§ **What the task asks**
In the entries below, find the line with "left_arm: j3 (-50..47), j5" and the line with "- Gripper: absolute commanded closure". Reproduce those two lines and every line between them exactly, and nothing more.
==== Data
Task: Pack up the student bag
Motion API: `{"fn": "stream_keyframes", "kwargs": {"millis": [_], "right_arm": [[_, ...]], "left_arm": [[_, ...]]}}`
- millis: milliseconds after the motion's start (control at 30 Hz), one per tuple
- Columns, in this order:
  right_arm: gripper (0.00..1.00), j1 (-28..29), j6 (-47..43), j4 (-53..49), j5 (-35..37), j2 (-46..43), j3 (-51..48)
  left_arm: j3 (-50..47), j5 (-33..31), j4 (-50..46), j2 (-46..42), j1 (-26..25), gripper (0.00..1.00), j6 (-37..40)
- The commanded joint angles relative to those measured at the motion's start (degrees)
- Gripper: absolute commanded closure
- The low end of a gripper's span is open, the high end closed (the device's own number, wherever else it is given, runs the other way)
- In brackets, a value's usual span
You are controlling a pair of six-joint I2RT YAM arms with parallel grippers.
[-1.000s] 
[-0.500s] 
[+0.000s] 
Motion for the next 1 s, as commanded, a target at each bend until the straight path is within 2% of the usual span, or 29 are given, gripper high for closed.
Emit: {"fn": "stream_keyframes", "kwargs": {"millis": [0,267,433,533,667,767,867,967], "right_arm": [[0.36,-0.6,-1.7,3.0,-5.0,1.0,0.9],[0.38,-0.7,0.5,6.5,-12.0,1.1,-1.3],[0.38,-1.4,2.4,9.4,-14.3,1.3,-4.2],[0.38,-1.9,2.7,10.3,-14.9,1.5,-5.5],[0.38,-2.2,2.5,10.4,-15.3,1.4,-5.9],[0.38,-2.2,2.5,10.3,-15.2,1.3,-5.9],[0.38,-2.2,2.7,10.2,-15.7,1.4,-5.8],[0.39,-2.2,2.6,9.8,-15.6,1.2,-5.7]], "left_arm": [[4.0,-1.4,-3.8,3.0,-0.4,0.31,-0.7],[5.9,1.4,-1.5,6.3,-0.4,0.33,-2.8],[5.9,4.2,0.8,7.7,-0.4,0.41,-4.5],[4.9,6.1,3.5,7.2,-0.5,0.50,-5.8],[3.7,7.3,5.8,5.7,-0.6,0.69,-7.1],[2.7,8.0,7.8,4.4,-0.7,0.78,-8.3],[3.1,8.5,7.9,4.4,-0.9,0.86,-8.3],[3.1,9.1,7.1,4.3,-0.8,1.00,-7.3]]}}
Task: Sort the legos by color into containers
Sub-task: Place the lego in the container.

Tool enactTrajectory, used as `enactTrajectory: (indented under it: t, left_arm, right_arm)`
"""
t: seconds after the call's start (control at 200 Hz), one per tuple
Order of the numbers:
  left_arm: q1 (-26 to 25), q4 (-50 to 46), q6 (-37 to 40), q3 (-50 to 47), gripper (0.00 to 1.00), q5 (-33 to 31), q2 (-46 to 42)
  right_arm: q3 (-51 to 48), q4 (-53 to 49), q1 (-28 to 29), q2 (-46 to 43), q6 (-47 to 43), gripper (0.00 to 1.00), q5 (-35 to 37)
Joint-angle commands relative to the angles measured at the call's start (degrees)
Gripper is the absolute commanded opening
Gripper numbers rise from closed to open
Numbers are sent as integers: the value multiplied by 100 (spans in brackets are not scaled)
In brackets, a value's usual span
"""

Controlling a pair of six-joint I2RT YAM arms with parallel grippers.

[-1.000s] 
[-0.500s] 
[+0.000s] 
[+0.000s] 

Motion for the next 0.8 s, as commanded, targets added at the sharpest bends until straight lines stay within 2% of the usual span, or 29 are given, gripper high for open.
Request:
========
§ **Solved exercise**
  left_arm: j3 (-50..47), j5 (-33..31), j4 (-50..46), j2 (-46..42), j1 (-26..25), gripper (0.00..1.00), j6 (-37..40)
- The commanded joint angles relative to those measured at the motion's start (degrees)
- Gripper: absolute commanded closure

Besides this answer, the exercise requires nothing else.